Please give back each line of the listing, unchanged in every word.
----
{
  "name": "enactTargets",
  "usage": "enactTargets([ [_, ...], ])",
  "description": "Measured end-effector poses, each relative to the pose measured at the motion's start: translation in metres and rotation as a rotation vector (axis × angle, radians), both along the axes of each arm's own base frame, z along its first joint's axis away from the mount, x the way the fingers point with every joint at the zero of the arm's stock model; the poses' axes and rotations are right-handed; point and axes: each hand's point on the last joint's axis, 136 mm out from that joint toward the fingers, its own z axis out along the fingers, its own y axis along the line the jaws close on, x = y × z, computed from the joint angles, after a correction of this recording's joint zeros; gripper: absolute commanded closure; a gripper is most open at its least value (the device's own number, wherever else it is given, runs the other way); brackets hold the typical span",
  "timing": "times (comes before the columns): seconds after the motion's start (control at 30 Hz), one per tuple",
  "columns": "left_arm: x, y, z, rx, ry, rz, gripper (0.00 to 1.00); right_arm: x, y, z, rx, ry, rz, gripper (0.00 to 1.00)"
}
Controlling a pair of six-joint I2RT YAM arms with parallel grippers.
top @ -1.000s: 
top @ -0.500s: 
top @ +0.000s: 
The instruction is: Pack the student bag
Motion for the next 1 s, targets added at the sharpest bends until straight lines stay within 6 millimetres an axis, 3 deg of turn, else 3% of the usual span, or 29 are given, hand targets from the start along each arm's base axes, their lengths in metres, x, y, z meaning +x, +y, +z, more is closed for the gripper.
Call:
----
→ **Output of the exercise**:
{
  "name": "enactTargets",
  "usage": "enactTargets([ [_, ...], ])",
  "description": "Measured end-effector poses, each relative to the pose measured at the motion's start: translation in metres and rotation as a rotation vector (axis × angle, radians), both along the axes of each arm's own base frame, z along its first joint's axis away from the mount, x the way the fingers point with every joint at the zero of the arm's stock model; the poses' axes and rotations are right-handed; point and axes: each hand's point on the last joint's axis, 136 mm out from that joint toward the fingers, its own z axis out along the fingers, its own y axis along the line the jaws close on, x = y × z, computed from the joint angles, after a correction of this recording's joint zeros; gripper: absolute commanded closure; a gripper is most open at its least value (the device's own number, wherever else it is given, runs the other way); brackets hold the typical span",
  "timing": "times (comes before the columns): seconds after the motion's start (control at 30 Hz), one per tuple",
  "columns": "left_arm: x, y, z, rx, ry, rz, gripper (0.00 to 1.00); right_arm: x, y, z, rx, ry, rz, gripper (0.00 to 1.00)"
}
Controlling a pair of six-joint I2RT YAM arms with parallel grippers.
top @ -1.000s: 
top @ -0.500s: 
top @ +0.000s: 
The instruction is: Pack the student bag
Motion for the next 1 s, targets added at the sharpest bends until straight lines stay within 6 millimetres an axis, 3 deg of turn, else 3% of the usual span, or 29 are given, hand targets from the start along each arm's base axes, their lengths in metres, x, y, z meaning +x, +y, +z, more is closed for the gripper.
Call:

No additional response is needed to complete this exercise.